> **The problem**:
Return the data below exactly, please, but drop the pictures.

> **Given material**:
== Segment start ==
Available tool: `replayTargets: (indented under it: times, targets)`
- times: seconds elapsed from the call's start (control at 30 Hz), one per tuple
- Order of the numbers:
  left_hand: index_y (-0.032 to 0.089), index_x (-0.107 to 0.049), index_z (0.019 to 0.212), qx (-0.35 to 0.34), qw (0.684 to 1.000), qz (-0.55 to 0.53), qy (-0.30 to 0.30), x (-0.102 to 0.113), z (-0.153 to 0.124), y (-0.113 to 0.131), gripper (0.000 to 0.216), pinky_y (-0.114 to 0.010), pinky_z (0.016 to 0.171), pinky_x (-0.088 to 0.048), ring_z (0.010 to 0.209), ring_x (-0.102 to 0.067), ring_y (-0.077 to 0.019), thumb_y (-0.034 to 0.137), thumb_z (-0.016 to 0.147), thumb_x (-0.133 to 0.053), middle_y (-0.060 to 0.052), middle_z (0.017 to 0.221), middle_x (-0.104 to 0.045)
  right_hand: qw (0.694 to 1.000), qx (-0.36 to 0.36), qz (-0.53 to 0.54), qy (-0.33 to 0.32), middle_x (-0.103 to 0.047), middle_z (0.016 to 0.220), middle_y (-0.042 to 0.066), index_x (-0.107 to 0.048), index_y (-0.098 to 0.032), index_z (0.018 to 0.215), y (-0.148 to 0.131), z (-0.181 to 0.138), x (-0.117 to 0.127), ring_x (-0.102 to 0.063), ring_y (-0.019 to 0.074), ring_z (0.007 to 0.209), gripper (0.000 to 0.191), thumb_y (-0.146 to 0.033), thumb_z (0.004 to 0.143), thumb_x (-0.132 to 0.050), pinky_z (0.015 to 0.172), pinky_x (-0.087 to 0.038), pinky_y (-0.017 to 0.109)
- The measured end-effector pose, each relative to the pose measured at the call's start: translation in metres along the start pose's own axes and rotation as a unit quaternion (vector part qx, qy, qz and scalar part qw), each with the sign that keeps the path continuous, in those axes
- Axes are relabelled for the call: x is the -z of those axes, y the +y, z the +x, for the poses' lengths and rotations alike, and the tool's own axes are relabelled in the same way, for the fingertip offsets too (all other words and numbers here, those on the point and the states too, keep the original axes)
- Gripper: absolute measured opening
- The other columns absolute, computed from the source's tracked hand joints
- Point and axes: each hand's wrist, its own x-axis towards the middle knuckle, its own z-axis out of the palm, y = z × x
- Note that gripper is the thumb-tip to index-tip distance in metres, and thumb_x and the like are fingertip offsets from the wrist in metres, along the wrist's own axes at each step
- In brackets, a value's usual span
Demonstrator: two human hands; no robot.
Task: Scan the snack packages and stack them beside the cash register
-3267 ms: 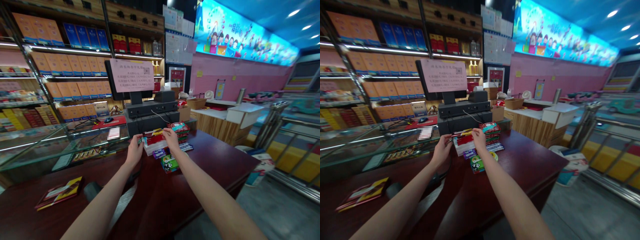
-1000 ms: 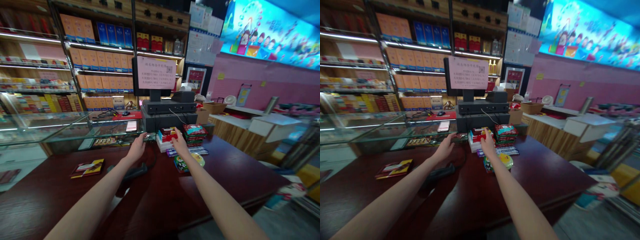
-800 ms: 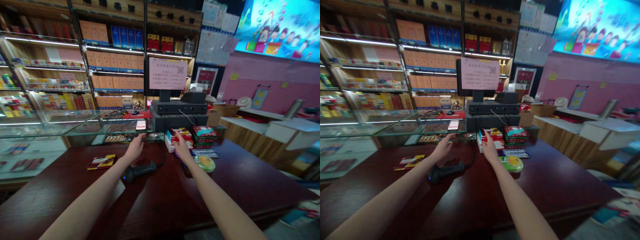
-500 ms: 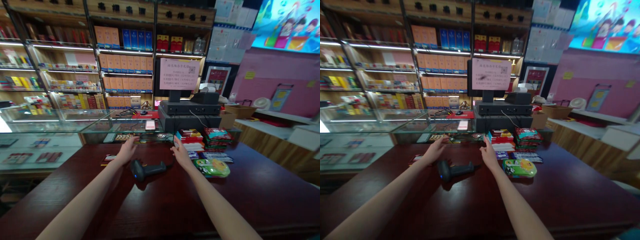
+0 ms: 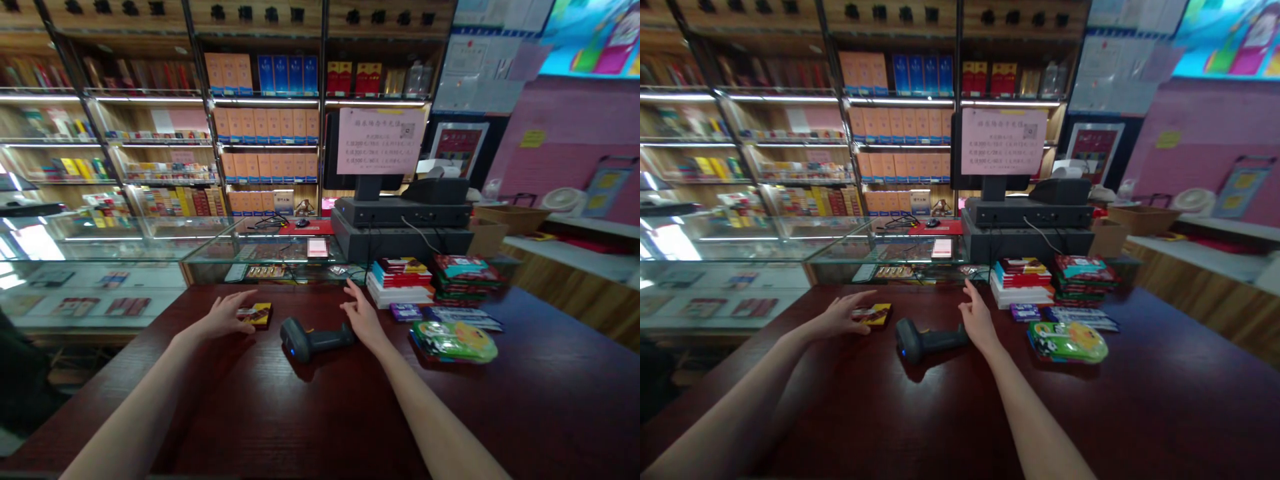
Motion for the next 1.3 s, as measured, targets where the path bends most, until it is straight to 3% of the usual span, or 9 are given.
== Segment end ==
> **Answer space**:
Available tool: `replayTargets: (indented under it: times, targets)`
- times: seconds elapsed from the call's start (control at 30 Hz), one per tuple
- Order of the numbers:
  left_hand: index_y (-0.032 to 0.089), index_x (-0.107 to 0.049), index_z (0.019 to 0.212), qx (-0.35 to 0.34), qw (0.684 to 1.000), qz (-0.55 to 0.53), qy (-0.30 to 0.30), x (-0.102 to 0.113), z (-0.153 to 0.124), y (-0.113 to 0.131), gripper (0.000 to 0.216), pinky_y (-0.114 to 0.010), pinky_z (0.016 to 0.171), pinky_x (-0.088 to 0.048), ring_z (0.010 to 0.209), ring_x (-0.102 to 0.067), ring_y (-0.077 to 0.019), thumb_y (-0.034 to 0.137), thumb_z (-0.016 to 0.147), thumb_x (-0.133 to 0.053), middle_y (-0.060 to 0.052), middle_z (0.017 to 0.221), middle_x (-0.104 to 0.045)
  right_hand: qw (0.694 to 1.000), qx (-0.36 to 0.36), qz (-0.53 to 0.54), qy (-0.33 to 0.32), middle_x (-0.103 to 0.047), middle_z (0.016 to 0.220), middle_y (-0.042 to 0.066), index_x (-0.107 to 0.048), index_y (-0.098 to 0.032), index_z (0.018 to 0.215), y (-0.148 to 0.131), z (-0.181 to 0.138), x (-0.117 to 0.127), ring_x (-0.102 to 0.063), ring_y (-0.019 to 0.074), ring_z (0.007 to 0.209), gripper (0.000 to 0.191), thumb_y (-0.146 to 0.033), thumb_z (0.004 to 0.143), thumb_x (-0.132 to 0.050), pinky_z (0.015 to 0.172), pinky_x (-0.087 to 0.038), pinky_y (-0.017 to 0.109)
- The measured end-effector pose, each relative to the pose measured at the call's start: translation in metres along the start pose's own axes and rotation as a unit quaternion (vector part qx, qy, qz and scalar part qw), each with the sign that keeps the path continuous, in those axes
- Axes are relabelled for the call: x is the -z of those axes, y the +y, z the +x, for the poses' lengths and rotations alike, and the tool's own axes are relabelled in the same way, for the fingertip offsets too (all other words and numbers here, those on the point and the states too, keep the original axes)
- Gripper: absolute measured opening
- The other columns absolute, computed from the source's tracked hand joints
- Point and axes: each hand's wrist, its own x-axis towards the middle knuckle, its own z-axis out of the palm, y = z × x
- Note that gripper is the thumb-tip to index-tip distance in metres, and thumb_x and the like are fingertip offsets from the wrist in metres, along the wrist's own axes at each step
- In brackets, a value's usual span
Demonstrator: two human hands; no robot.
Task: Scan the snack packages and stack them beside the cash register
-3267 ms: 
-1000 ms: 
-800 ms: 
-500 ms: 
+0 ms: 
Motion for the next 1.3 s, as measured, targets where the path bends most, until it is straight to 3% of the usual span, or 9 are given.

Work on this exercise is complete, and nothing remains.